I grew up around a lumber yard/ hardware store that my father managed. As a kid I played in the lumber bins and mostly just got in everyone’s way. Later, as an employee, I worked with contractors and plumbers, amateur fixer-uppers and professional painters. The ones that amazed me, though, were the carpenters. They could fix anything, create something beautiful from pieces of wood, and solve great problems; the kinds that make the homeowners lose sleep. On top of all that, they have magic pencils. See, one thing I figured out a long time ago is that one needs a magic pencil in order to mark the spot to make a proper cut, insert a cabinet into a tight fit, or even to make pictures hang level. I know this because without that magic pencil, all the marking lines drawn on the boards move as soon as one picks up the saw, the cabinets no longer fit into that space and the pictures sag on one end. But, as I later figured out, there are different kinds of pencils. The end of my pencil has an eraser, theirs do not. I find that a bit of magic all by itself.
Of course not all carpenters utilize the same level of professionalism. Some are just interested in making things work. The high caliber carpenter makes it work, but in a more excellent way. He uses proper tools to work with the various surfaces. He understands the material and knows that using the wrong tool can damage the job. This is similar to what the Lord does with each of us. He knows what tests are needed to bring our strengths and talents to the surface. He knows what tools to use to refine us into an athlete, physically able to finish the race.

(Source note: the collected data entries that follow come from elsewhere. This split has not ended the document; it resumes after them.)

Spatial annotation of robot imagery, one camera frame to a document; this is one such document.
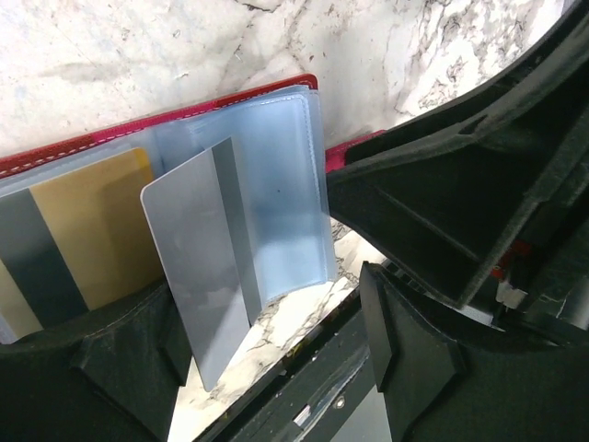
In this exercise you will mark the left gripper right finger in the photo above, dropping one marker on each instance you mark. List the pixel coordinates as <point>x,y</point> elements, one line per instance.
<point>447,377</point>

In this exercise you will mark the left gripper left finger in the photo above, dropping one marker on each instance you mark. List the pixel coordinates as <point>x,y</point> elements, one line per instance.
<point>112,374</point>

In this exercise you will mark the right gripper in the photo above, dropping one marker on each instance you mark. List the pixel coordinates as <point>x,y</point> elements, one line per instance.
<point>491,211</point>

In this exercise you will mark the red card holder wallet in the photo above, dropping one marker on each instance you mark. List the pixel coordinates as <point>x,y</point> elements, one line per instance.
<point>278,129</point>

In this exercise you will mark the gold credit card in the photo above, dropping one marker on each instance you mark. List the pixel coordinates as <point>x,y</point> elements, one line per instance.
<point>73,238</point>

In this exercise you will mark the silver grey card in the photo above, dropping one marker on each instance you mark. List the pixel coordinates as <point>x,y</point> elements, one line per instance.
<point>199,222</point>

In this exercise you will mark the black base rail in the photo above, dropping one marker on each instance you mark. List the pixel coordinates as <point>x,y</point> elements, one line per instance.
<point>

A close friend of mine is a carpenter. Ask him what he does and he’ll tell you “I work with wood.” He’s told me of times when the day in the shop didn’t go so well. Or the customer made last minute changes that seemed right to them, but not to my friend who has the experience to know better. I’ve seen the drawings, the measurements, and photos of the finished product that just leave me in reverent respect for his skill. I also know that my friend, who faces minute by minute attention to detail, listens to either an audio bible or has on some meaningful music to help him maintain his zone of focus. He works in his shop and contemplates the things of God. I know this because I know that he abides by “seek ye first the kingdom of God…” All that he does revolves around his Creator. While I know that being in the shop is hard work, and can be very stressful, I would imagine that it could also be a time of drawing close to the Lord.
We all know that Jesus was raised by his earthly father who was a carpenter. In my mind I can see Jesus as a small boy watching Joseph work, learning from an early age that skill and patience produces things of great worth. I also imagine that in His later years, as He worked in the shop, that He too contemplated the things of God. Did He pray aloud while He worked? I wonder, did He sing songs of worship as He applied himself to the tedious task of filing and sanding?
There was a time when I couldn’t reconcile the God of the Old Testament with Jesus. I wondered why I felt different as I read the scriptures about God descending onto Mt Sinai to speak with the people, who were so struck with fear that they asked Moses to mediate between them, and then read about Jesus, who said, “Blessed are the poor in spirit: for theirs is the kingdom of heaven.” On one hand was Almighty God, untouchable, unreachable, unapproachable. Very God seemed far away. And then there was Jesus. Jesus who healed, Jesus who taught, Jesus who sat with the people while they talked and who cooked fish for His disciples. Jesus who forgave. Jesus was touchable, reachable, and approachable. Jesus was knowable. Jesus worked with wood.
Of course, now I see the same passion, and compassion, in Almighty God that I see in Christ. I see the same caring when I compare Jesus feeding the multitude on a hillside near Bethsaida and Almighty God when daily He sent manna to the wandering Israelites. And now I see the same love as God breathed into Adam to give him life, and as Jesus who willingly and with purpose exhaled his last breath to give man eternal life. As Almighty God he parted the water to show the people that He is worthy of their faith and devotion As Jesus, He did the same thing by walking on the water. As God, He created the stars that shine in the heavens above the earth. As man He sat on the earth, beneath the stars, as He prayed in the garden of Gethsemane. With his hands God created iron ore that runs throughout the earth. As man He felt that same iron as it was hammered though his hands to nail him to the cross. A cross that was possibly built by a carpenter.
Carpentry is serious business. It takes eyes that can look at raw material and see a finished product. A carpenter can access the situation and invent or modify the inefficient and make it better. A carpenter has to understand measurements and the use of space. Every carpenter that I have ever known speaks encouragement to the situation and hope for what seems lost. They reassure the homeowner that it’s fixable.
A Carpenter set in motion the whole of the universe, carefully placing each and every star. He set the moon to make the tides to create the weather to water the earth. He created plants and animals, man and lilies. Yes, lilies. A Carpenter created a lily to attract a bee that would make some honey that would feed a man who was clothed in camel’s hair and would announce the coming Messiah –Who would work with wood.
Isa 40:12 Who hath measured the waters in the hollow of his hand, and meted out heaven with the span, and comprehended the dust of the earth in a measure, and weighed the mountains in scales, and the hills in a balance?